Skirmishes during the 1808 Dano-Swedish War

The Battle of Rødenes was a series of skirmishes that took place in late April and early May 1808 from Lund in Hemnes to Ørje as a result of the Swedish invasion of Norway during the Dano-Swedish War of 1808-1809.

==Background==
On 15 April 1808, a day after the Swedish 2nd Brigade had crossed the border into Norway, the Swedish 3rd Brigade crossed the Swedish-Norwegian border from Töcksmark and occupied the eastern side of Rødenessjøen and Øymarksjøen. From there, the Swedes had established outposts to the south and up to Hemnes. The Swedish commander, Colonel Bror Cederström, also ordered the creation of barricades, especially at Ørje, where he had his headquarters.

==The skirmish at Lund==
At the time of the Swedish 3rd Brigade's invasion, Prince Christian August's primary concern was the Swedish breakthrough after the battle of Lier and the Swedish advancements towards Kongsvinger. However, he was concerned that the Swedish 3rd brigade could move northward and cut off large numbers of Norwegian troops. On 20 April, he sent two companies under Captain Heyerdahl and Captain Zarbell against Hemnes to stop a possible Swedish advance.

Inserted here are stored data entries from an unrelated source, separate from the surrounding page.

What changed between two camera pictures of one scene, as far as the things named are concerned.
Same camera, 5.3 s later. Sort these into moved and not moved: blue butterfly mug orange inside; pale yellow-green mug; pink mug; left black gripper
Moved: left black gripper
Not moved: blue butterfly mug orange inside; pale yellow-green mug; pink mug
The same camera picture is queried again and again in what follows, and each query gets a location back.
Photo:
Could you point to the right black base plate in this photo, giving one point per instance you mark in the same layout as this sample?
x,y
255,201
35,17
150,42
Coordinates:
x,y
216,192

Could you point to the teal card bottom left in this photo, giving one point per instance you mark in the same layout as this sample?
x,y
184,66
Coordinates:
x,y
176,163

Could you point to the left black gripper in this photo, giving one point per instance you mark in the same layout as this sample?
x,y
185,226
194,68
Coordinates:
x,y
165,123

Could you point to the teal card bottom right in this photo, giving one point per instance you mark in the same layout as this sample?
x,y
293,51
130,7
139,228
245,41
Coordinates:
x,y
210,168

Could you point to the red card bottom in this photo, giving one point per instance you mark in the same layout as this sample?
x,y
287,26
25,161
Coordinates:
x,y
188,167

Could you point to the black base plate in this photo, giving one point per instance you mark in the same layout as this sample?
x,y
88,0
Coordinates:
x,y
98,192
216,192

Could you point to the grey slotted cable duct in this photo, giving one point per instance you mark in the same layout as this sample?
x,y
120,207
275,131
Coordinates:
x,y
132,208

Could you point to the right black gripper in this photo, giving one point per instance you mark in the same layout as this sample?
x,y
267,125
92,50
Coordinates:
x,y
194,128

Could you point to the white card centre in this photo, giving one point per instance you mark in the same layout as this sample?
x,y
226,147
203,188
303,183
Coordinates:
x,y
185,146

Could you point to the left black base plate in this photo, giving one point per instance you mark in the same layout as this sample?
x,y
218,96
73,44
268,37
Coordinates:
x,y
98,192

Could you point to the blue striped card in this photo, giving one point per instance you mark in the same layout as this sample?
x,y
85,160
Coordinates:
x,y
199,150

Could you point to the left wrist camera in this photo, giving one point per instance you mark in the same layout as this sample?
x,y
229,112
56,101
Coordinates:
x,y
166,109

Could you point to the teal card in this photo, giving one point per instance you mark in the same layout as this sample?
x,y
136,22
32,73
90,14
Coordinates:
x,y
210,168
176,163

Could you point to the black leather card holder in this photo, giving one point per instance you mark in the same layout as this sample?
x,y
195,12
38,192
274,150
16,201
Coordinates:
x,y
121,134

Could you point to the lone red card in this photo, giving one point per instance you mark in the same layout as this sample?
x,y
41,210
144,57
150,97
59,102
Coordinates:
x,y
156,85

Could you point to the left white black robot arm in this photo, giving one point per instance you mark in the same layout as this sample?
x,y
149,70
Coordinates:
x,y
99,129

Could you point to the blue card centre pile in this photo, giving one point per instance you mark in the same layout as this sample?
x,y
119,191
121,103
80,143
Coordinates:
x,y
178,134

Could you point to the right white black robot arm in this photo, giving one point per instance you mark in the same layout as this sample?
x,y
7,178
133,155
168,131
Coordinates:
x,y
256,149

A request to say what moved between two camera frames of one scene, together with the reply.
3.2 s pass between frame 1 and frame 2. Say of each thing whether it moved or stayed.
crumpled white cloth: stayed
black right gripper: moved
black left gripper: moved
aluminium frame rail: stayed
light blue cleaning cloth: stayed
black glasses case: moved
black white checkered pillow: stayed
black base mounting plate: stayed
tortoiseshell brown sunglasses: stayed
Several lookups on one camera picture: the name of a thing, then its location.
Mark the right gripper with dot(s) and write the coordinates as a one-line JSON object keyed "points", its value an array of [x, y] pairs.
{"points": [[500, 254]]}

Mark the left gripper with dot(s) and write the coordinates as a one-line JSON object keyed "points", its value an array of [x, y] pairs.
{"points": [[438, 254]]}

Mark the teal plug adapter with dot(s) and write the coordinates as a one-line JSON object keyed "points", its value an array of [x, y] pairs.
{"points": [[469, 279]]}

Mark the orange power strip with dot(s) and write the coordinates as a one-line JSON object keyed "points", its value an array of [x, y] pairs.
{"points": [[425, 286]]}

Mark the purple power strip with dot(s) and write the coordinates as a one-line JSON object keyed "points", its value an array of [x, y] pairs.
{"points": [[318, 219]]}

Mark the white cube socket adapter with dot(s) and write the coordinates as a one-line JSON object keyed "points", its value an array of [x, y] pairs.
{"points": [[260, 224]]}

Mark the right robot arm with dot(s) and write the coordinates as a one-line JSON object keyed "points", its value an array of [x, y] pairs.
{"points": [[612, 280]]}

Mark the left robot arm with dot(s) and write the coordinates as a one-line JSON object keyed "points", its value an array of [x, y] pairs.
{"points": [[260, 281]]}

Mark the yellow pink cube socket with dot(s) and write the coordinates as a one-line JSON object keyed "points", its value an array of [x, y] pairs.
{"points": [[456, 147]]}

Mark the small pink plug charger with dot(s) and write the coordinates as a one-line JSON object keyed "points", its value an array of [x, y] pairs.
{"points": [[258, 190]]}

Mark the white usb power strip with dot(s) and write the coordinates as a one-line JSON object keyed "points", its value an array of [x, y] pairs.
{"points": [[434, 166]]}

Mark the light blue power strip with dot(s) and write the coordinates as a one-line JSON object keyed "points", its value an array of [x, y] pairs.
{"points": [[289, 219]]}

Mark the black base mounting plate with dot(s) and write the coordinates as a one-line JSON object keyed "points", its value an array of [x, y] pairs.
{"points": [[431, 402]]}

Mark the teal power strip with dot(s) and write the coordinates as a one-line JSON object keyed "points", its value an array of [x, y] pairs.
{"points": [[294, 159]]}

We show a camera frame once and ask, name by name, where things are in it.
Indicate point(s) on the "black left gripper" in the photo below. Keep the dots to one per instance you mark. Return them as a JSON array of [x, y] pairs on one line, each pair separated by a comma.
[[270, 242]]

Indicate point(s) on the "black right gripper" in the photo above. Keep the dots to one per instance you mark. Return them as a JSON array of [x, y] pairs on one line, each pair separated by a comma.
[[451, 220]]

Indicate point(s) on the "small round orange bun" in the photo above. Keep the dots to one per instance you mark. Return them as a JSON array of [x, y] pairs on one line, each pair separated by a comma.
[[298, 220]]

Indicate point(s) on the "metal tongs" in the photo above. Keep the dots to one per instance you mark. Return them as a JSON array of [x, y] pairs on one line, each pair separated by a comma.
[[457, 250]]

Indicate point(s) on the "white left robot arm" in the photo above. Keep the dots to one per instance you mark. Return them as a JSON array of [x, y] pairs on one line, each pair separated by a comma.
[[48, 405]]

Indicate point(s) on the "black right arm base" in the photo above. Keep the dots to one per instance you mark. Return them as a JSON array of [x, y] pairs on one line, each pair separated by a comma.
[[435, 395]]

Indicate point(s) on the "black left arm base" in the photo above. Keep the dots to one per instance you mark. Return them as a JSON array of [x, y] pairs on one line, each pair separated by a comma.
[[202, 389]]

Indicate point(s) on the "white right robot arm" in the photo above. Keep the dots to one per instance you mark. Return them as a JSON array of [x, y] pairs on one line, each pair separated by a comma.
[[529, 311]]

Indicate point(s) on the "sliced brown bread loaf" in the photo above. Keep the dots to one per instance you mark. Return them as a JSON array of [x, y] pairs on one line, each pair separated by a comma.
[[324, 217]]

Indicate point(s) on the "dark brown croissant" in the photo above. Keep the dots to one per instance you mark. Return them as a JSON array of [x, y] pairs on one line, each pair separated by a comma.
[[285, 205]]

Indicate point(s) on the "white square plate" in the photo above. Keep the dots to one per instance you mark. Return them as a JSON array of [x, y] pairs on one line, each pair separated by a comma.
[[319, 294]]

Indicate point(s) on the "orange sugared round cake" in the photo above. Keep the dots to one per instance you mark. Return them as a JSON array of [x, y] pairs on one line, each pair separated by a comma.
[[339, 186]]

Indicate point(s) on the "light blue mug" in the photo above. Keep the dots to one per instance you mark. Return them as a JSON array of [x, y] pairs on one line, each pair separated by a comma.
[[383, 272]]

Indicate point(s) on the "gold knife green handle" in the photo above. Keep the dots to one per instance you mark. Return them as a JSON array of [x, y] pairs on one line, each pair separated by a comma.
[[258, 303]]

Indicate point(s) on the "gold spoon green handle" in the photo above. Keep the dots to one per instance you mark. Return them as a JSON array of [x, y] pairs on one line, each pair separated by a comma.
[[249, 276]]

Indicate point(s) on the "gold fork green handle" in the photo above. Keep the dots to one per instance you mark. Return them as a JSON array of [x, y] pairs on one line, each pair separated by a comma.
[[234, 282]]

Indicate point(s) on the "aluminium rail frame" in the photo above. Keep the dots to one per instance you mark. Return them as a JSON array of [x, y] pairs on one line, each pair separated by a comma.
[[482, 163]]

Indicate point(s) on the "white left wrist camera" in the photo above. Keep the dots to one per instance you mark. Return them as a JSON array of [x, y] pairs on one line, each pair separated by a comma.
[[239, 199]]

When the rumor that the Swedes were advancing reached the Norwegian companies, Captain Heyerdahl decided to pull his company back to Fetsund, while Captain Zarbell stationed his troops west of the farm Lund, east of Hemnes Church. From there he eventually moved towards the farm, where his troops clashed with a Swedish Jäger Corps. After the brief skirmish, the Swedes withdrew almost half a mile back to Opsal and Krok in Rødenes, where the most northern Swedish positions were located.

When Colonel Cederström was told about the retreat, he ordered the company commander to advance again and confront the Norwegian company, which had stationed itself at Lund. This order was carried out and the Swedish forces tried repeatedly to drive Zabell's company out of Lund, but in vain. When they had lost a quarter of their troops, the Swedes chose to withdraw back to Opsal.

==Fighting on 5 May==
After the victory at Trangen, Christian August felt that the Swedish pressure against Kongsvinger had calmed down. He sent more troops to face the Swedes' 3rd brigade at Rødenes. On 4 May, Major Andreas Samuel Krebs was sent over Aurskog against Hemnes to regroup with Captain Zarbell together with three companies from the Jäger Corps, four grenadier companies, some sharpshooters and a cavalry division from Akershusiske dragonregiment.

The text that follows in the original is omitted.